Taufan mendesah nyaman. Inilah yang ia inginkan. Ketenangan di luar dunia entertainment, berada dalam pelukan sang istri juga melihat senyum Meli. Harinya sudah sempurna.

__________________

JonahOcha

By: RainAlexi123

"Ocha."

"...."

Melihat istrinya tidak memberikan respons membuat Jonah menghela napas singkat.

Pesta Halloween yang dibatalkan.

Tidak ada yang lebih menyedihkan dari batalnya pesta yang ditunggu-tunggu selama sebulan penuh. Namun nyatanya itulah yang terjadi sekarang, pesta Halloween yang akan diadakan di dekat rumah sepasang suami istri Clemence ini, satu minggu yang lalu mengumumkan bahwa acara mereka tidak bisa dilaksanakan karena kecelakaan kerja. Mendengar berita itu cukup membuat perempuan berambut hitam ini terpukul mengingat dirinya sangat antusias untuk mengikuti acara kostum yang terjadi di ujung bulan Oktober itu.

"Kau bahkan tidak memakan permen yang sudah kusiapkan," komentar Jonah duduk di sofa sebelah Ocha.

"Nanti kumakan," jawab Ocha singkat, tak mengangkat wajahnya dari bantal sofa yang dia peluk.

Sang istri bahkan tidak memakai kostum yang sudah dia siapkan jauh hari. Jonah sendiri mencoba mengalihkan perhatian Ocha sejak seminggu yang lalu agar tidak terlalu kecewa dengan batalnya acara yang dia tunggu, namun Jonah sendiri tidak berdaya saat D-day yang dihindari pada akhirnya datang juga.

Melihat Ocha seperti ini membuat dada Jonah terasa sesak, tidak hanya karena dipenuhi oleh perasaan sedih namun juga rasa kecewa. Dia sudah tahu apa yang menyebabkan Ocha seperti ini, namun dirinya tidak bisa menghilangkan penyebab tersebut, dan itulah yang membuatnya merasa kecewa.
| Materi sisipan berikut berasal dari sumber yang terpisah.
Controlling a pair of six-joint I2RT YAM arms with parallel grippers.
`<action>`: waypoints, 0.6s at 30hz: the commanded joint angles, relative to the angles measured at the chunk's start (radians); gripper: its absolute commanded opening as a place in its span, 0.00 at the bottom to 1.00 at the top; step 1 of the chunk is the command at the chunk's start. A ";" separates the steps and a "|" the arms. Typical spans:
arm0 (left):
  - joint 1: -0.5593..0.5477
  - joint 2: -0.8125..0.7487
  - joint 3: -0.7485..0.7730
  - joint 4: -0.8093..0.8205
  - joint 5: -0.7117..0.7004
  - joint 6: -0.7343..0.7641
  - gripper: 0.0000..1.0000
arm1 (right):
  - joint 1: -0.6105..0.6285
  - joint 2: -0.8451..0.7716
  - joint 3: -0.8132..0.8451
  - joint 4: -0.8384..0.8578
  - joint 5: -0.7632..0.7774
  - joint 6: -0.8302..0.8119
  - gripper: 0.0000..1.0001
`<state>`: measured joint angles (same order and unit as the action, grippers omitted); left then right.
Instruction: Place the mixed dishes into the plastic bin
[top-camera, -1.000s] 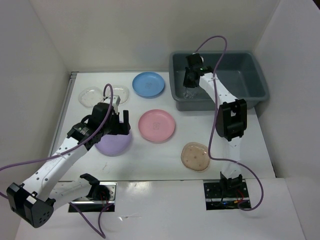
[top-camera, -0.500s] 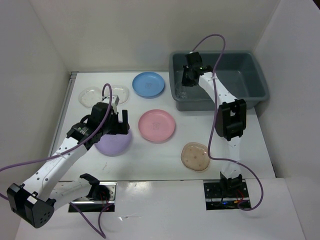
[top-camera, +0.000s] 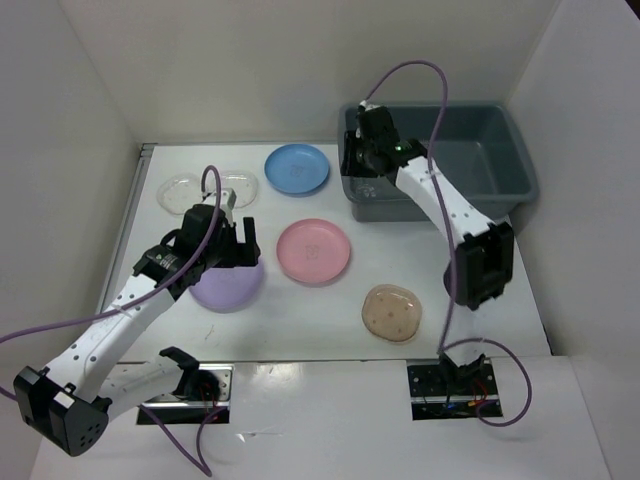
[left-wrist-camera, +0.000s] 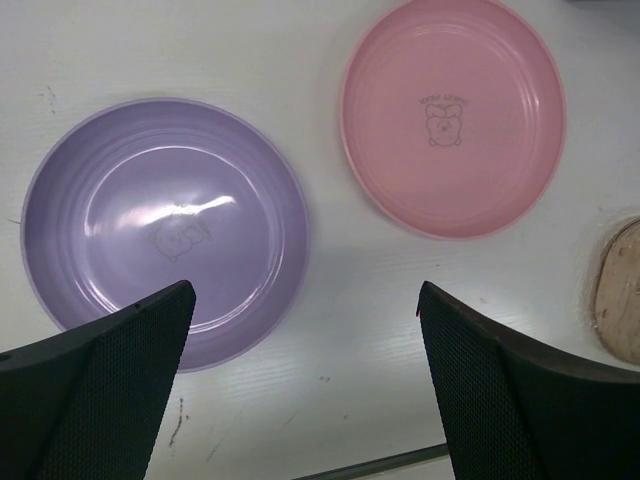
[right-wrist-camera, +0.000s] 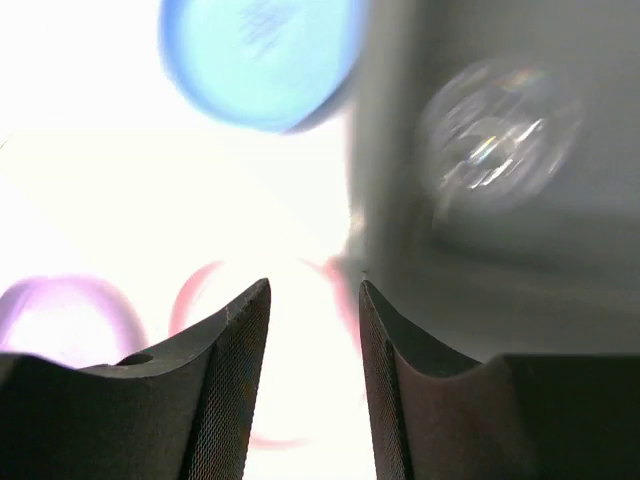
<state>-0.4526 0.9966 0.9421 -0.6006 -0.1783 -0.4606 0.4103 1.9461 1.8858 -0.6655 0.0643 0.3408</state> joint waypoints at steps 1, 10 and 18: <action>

"Ocha," Jonah meraih permen cokelat yang ada di atas meja, kemudian membuka bungkusnya.

"Hm?"

Ocha berkedip kaget saat Jonah meraih dagunya dan membuatnya menatap sang laki-laki, dan semakin terkejut saat Jonah menyuapinya permen cokelat. Jonah mendengus geli melihat Ocha yang menatapnya kaget, namun mulutnya dengan cepat memakan permen cokelat yang dia beri.
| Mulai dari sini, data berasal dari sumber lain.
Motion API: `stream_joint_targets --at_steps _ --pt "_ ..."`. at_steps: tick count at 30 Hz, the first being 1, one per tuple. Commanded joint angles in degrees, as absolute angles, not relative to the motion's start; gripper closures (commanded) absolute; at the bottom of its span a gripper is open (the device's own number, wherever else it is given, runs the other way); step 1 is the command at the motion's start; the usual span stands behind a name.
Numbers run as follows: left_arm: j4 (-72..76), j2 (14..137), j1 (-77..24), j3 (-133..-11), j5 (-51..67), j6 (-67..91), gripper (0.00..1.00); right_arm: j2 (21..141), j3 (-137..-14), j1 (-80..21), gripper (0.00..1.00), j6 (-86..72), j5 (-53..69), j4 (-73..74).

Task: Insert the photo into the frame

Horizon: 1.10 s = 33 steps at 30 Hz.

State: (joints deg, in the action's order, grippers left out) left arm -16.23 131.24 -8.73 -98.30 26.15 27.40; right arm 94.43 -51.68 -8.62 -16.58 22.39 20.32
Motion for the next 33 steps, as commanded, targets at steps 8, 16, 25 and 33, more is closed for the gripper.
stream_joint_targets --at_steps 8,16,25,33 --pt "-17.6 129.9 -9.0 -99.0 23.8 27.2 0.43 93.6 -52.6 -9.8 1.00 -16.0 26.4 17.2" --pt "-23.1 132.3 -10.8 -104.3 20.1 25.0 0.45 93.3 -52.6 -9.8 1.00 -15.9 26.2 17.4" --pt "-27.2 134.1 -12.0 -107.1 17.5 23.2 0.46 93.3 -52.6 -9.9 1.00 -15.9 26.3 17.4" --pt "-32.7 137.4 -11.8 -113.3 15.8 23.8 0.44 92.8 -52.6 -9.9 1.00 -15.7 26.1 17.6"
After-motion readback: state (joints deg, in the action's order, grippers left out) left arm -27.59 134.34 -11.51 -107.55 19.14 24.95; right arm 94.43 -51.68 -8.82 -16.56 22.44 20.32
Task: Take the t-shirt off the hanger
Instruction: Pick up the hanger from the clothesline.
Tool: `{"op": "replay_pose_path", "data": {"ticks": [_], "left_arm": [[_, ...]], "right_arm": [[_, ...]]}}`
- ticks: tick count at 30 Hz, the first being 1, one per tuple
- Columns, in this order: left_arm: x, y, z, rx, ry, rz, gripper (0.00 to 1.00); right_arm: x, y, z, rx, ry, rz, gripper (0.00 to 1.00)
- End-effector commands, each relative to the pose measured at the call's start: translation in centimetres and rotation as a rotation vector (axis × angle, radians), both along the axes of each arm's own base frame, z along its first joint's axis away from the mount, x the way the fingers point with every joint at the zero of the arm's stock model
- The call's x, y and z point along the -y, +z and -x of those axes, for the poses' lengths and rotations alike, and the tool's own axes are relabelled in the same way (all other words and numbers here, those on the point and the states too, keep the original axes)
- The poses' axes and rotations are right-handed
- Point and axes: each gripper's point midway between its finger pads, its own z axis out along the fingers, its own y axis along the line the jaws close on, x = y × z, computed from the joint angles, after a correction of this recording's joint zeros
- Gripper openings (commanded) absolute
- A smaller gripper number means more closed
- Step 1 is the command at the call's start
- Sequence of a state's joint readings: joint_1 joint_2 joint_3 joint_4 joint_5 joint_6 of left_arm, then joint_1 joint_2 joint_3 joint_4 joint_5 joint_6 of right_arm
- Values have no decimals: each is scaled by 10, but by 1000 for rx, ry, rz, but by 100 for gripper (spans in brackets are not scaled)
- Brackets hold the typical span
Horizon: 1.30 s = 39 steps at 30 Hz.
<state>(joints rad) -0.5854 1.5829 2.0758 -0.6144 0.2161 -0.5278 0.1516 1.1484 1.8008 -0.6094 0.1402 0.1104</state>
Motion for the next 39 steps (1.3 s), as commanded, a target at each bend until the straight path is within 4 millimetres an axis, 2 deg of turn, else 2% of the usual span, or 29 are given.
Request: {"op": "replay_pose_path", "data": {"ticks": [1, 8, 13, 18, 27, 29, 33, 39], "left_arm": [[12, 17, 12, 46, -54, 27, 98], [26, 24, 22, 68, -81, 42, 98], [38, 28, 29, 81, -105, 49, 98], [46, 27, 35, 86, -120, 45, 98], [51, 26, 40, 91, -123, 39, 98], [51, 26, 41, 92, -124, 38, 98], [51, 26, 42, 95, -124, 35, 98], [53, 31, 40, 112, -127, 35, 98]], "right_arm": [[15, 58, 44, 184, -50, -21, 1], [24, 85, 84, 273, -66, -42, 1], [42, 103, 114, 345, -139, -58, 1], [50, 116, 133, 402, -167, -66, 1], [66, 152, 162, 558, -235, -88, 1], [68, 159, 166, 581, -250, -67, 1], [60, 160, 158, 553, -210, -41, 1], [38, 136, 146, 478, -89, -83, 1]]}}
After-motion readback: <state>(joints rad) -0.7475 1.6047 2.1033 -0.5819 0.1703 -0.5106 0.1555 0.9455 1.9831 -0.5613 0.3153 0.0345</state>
"Kenapa kau tidak memakai kostummu?"

Mendengar pertanyaan Jonah sukses membuat Ocha mengangkat sebelah alis heran.

"Percuma kalau kupakai kan?"

Ocha seketika membatu saat Jonah mempertemukan kening mereka, dan dua pasang iris berbeda warna pun saling beradu tatap.

"Kata siapa? Aku yakin Luka ingin tahu kostum apa yang kakak iparnya pakai."
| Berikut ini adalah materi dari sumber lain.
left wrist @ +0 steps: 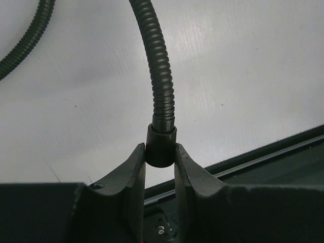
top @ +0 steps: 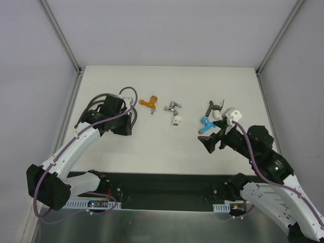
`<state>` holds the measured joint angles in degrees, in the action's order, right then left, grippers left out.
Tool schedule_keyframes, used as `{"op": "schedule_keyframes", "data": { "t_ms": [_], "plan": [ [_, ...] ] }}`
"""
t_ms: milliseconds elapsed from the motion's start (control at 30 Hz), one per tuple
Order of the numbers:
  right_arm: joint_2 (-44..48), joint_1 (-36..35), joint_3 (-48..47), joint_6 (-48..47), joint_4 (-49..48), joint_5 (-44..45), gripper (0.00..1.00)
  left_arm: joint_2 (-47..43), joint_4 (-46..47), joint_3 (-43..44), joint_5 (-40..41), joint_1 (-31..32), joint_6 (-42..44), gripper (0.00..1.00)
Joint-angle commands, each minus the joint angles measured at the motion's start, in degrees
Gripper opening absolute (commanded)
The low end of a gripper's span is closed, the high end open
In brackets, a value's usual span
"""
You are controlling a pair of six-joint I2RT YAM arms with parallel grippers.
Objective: Install the water faucets
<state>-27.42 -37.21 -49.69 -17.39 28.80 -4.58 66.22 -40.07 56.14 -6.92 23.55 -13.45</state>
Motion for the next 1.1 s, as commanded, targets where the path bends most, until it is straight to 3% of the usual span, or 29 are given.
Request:
{"op": "schedule_keyframes", "data": {
  "t_ms": [0, 100, 267, 467, 733, 1067],
  "plan": [
    [-5.79, -0.05, 3.11, -4.05, -17.7, -19.82, 0.96, -3.45, -8.52, 6.52, -3.45, 2.72, 9.23, 0.04],
    [-12.03, -1.72, 2.06, -7.2, -22.11, -25.29, 0.96, -4.51, -11.6, 10.56, -4.85, 5.18, 11.78, 0.04],
    [-23.79, -11.89, -2.07, -16.7, -24.93, -21.26, 0.97, -5.04, -16.87, 17.32, -5.04, 8.87, 14.85, 0.02],
    [-34.79, -18.94, -9.27, -25.4, -25.81, -19.16, 0.99, -5.66, -20.65, 21.2, -5.04, 12.04, 16.18, 0.02],
    [-43.76, -20.36, -15.96, -28.58, -27.73, -23.98, 0.93, -7.77, -23.21, 22.08, -7.14, 14.77, 16.18, 0.02],
    [-52.73, -21.5, -19.82, -26.91, -32.66, -30.05, 0.79, -10.32, -23.12, 25.42, -14.17, 14.86, 16.7, 0.02]
  ]
}}
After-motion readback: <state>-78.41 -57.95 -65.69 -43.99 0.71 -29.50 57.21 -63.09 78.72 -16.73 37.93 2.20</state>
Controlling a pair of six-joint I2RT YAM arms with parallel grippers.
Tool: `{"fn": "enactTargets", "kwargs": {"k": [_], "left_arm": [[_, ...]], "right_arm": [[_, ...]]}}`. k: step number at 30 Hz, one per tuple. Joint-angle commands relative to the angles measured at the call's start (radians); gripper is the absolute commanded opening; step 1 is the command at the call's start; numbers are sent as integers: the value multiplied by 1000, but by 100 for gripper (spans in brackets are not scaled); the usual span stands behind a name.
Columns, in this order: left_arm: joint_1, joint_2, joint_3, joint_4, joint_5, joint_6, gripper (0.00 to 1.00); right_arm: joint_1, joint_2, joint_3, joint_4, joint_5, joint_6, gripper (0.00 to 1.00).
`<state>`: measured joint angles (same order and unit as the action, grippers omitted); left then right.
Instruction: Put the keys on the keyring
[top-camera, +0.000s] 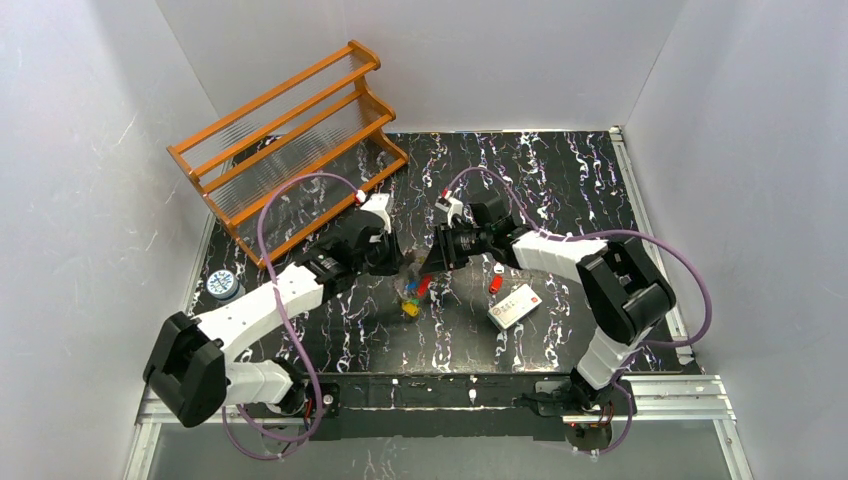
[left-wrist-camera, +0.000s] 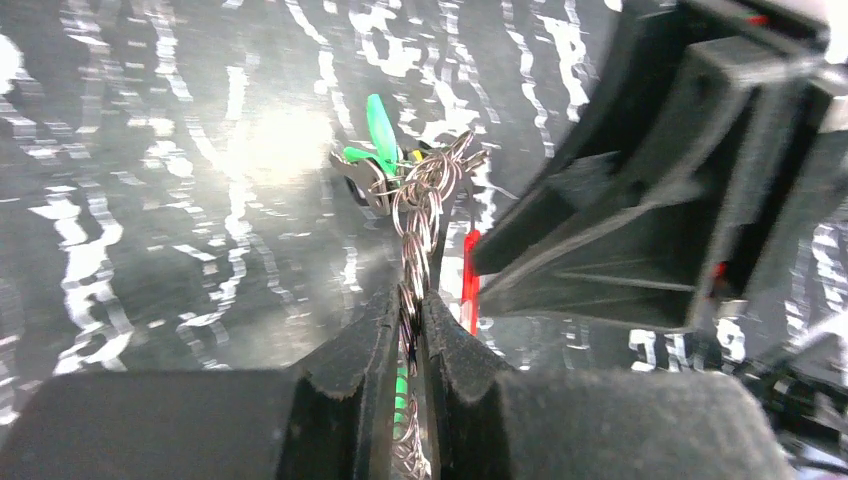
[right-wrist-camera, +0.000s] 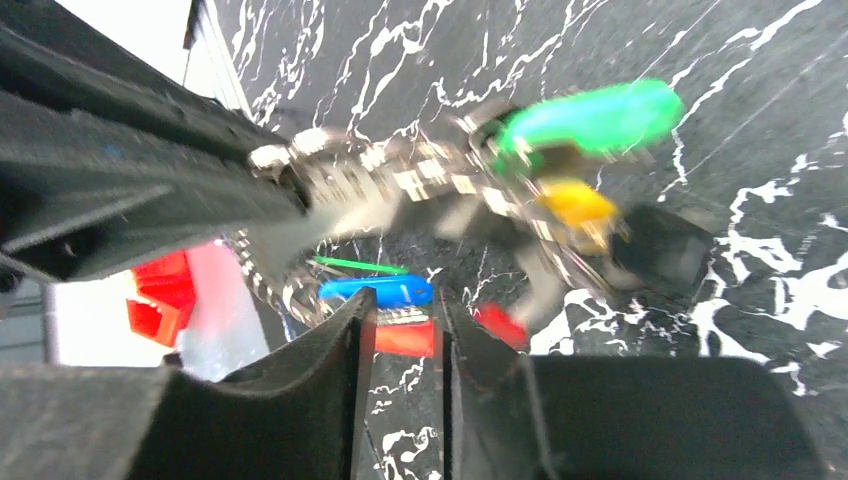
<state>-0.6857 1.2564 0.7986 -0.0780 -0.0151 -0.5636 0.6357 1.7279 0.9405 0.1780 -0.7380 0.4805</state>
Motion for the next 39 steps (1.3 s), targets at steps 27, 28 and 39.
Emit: {"fn": "enactTargets", "kwargs": {"k": [27,28,39], "left_arm": [[-255,423,339,-630,-957,-19,3],[-275,458,354,-634,-963,-24,5],[-397,655,511,-583,-824,1,73]], "right_arm": [[-80,-142,-102,-45,193,-55,48],[-81,-140,-98,-54,194,-58,48],[-84,-173,-91,-124,253,-109,50]]}}
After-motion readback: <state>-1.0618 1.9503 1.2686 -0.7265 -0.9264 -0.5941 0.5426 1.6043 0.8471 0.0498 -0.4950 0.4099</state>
Ocha yang masih syok langsung tersadar—membuat rona merah muncul di pipinya—lalu mengalihkan pandangannya dari Jonah.

"Apa maksudmu, aku tidak mengerti," gumam Ocha.

"Maksudku," ucap Jonah mengecup singkat kening Ocha, "ayo pergi ke rumah Luke, aku yakin di dekat rumahnya juga mengadakan pesta Halloween."

Abaikan sikap sang adik yang jelas-jelas tidak menyukainya, setidaknya untuk sekarang Jonah lebih fokus untuk membuat Ocha bahagia terlebih dahulu.